Monthly Archives: April 2011

Aren’t We Just Kicking the Customer Can Down the Road?

Every time I hear someone say customer-service is where customer-centricity starts, I get a splitting headache. Customer service is the last stop on the customer-centricity train, not the first. But it’s oh so convenient to kick the can down the road to service and dump customer-centricity in their laps. “Hey we don’t want to bother with this customer stuff, let our service reps handle it.”

Sounds ridiculous, even at first blush. Customer-centricity starts with the management belief that adding value to customers is the best path to sustainable growth and profitability – not a handout to customers but a smart business proposition. It continues with formulation of customer-driven business strategies, which need implementation through customer-driven process, which needs enablement by well-aligned technology, all of which require organizational changes supporting the shift from functional performance focus to customer performance focus.

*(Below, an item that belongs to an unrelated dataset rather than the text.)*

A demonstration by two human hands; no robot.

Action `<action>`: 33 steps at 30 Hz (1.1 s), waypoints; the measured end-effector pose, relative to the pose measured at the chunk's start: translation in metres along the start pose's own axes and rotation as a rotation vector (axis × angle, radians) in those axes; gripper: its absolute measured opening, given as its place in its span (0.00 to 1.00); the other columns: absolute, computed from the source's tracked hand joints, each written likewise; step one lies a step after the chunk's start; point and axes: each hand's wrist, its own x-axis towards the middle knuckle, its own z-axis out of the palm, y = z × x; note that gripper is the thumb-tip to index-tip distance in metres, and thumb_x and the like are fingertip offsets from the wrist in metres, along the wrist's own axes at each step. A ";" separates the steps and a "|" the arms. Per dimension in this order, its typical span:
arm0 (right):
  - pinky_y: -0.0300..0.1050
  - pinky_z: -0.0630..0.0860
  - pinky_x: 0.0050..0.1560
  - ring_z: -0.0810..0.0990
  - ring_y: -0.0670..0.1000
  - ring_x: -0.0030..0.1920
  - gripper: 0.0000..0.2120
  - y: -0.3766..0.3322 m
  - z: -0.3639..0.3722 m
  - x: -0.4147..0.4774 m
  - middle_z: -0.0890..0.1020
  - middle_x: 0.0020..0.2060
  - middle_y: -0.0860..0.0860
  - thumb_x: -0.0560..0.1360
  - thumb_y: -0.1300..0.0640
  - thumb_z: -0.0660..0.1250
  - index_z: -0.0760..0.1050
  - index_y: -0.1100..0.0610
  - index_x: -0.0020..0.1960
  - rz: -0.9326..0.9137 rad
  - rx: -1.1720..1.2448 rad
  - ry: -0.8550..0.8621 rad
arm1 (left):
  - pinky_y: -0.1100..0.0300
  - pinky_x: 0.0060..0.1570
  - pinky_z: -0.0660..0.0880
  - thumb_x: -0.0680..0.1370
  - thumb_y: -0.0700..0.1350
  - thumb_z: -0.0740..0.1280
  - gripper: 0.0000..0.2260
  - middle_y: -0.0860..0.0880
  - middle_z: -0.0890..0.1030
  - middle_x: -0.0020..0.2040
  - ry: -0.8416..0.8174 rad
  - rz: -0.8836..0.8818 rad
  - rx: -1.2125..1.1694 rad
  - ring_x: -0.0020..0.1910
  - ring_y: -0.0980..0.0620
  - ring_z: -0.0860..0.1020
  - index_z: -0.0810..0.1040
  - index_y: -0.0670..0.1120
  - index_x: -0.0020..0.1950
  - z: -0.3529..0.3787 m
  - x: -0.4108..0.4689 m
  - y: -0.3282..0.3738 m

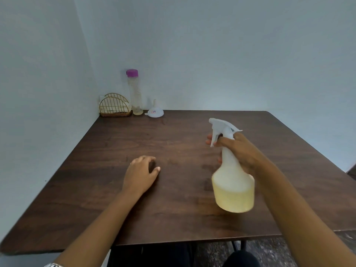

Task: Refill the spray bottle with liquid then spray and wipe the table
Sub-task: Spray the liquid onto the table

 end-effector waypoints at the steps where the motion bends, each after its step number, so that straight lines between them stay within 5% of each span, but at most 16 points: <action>1: 0.44 0.75 0.30 0.78 0.50 0.29 0.07 0.001 -0.005 -0.005 0.84 0.49 0.55 0.73 0.59 0.67 0.80 0.56 0.50 0.022 -0.043 -0.018 | 0.53 0.67 0.66 0.77 0.51 0.66 0.18 0.47 0.75 0.66 0.005 0.002 0.029 0.67 0.46 0.71 0.75 0.47 0.65 0.004 -0.001 -0.001; 9: 0.44 0.78 0.32 0.77 0.51 0.27 0.05 0.015 -0.028 -0.036 0.81 0.35 0.56 0.75 0.56 0.66 0.77 0.58 0.47 0.216 -0.361 -0.115 | 0.53 0.66 0.67 0.78 0.48 0.64 0.15 0.47 0.76 0.65 0.061 0.002 0.072 0.66 0.47 0.72 0.76 0.46 0.64 0.005 -0.002 0.001; 15: 0.45 0.78 0.37 0.80 0.56 0.38 0.11 0.023 -0.048 -0.041 0.81 0.48 0.57 0.74 0.50 0.69 0.80 0.57 0.49 0.256 -0.409 -0.178 | 0.53 0.62 0.69 0.78 0.42 0.64 0.12 0.46 0.79 0.60 0.102 -0.002 0.052 0.60 0.45 0.75 0.78 0.44 0.61 0.003 -0.002 0.003; 21: 0.42 0.76 0.33 0.77 0.49 0.26 0.10 0.027 -0.047 -0.040 0.82 0.36 0.55 0.76 0.51 0.66 0.77 0.58 0.51 0.244 -0.596 -0.158 | 0.54 0.61 0.70 0.78 0.38 0.62 0.13 0.47 0.80 0.60 0.119 -0.008 0.021 0.61 0.47 0.74 0.78 0.44 0.61 0.003 -0.003 0.003; 26: 0.44 0.80 0.36 0.80 0.57 0.38 0.13 0.026 -0.056 -0.035 0.83 0.42 0.56 0.75 0.49 0.68 0.78 0.57 0.55 0.270 -0.511 -0.223 | 0.55 0.61 0.70 0.78 0.37 0.61 0.13 0.47 0.80 0.60 0.134 -0.021 -0.011 0.61 0.47 0.74 0.79 0.44 0.60 0.003 -0.002 0.002; 31: 0.40 0.76 0.31 0.77 0.50 0.26 0.13 0.029 -0.051 -0.028 0.81 0.32 0.54 0.76 0.50 0.66 0.78 0.59 0.53 0.274 -0.647 -0.210 | 0.56 0.61 0.69 0.79 0.37 0.61 0.13 0.47 0.80 0.60 0.147 -0.026 -0.064 0.62 0.48 0.74 0.79 0.44 0.60 0.002 -0.001 0.002; 33: 0.41 0.76 0.31 0.80 0.54 0.30 0.12 0.028 -0.053 -0.026 0.82 0.33 0.53 0.76 0.51 0.67 0.78 0.56 0.55 0.274 -0.639 -0.228 | 0.57 0.60 0.69 0.79 0.36 0.61 0.13 0.48 0.80 0.60 0.150 -0.042 -0.100 0.62 0.48 0.74 0.79 0.44 0.60 0.001 -0.001 0.002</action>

Customer service plays an important role in pleasing and often placating customers. But when organizations see customer relationships as win-lose, develop marketing or product-centric business strategies, design and manage process to minimize cost (which is a very ineffective mode of cost containment), let IT design systems focused on internal operations, leave their silo-centric organizations in place – or make even one of these mistakes – customer service happens after too much water has already passed over the dam. It’s too late by then. Especially because most departing customers never bother to complain.

Should customer-centric strategy development be a separate function within an organization or shared knowledge?

Should strategy development stand alone in a company? If so, from where would this function draw its “authority?”

Recently, I asked a similar question regarding organizational design – a critical component of the transition to customer-centricity – and received an unequivocal response: effective change management is vital, but it must be a shared skill except perhaps at the executive level where very broad organizational decisions are made. Commenters consistently believed an organizational change department could not be sufficiently influential.

Does the same apply to customer-centric planning? If so, what about CEM? And what about a customer advocacy role?

From my perspective, customer-centricity is running smack up against traditional, function-based organizational concepts. When we turn the normal business model on its head and put customers in the lead, we also have to raise the volume of customer voices until they drown out traditional organization concerns.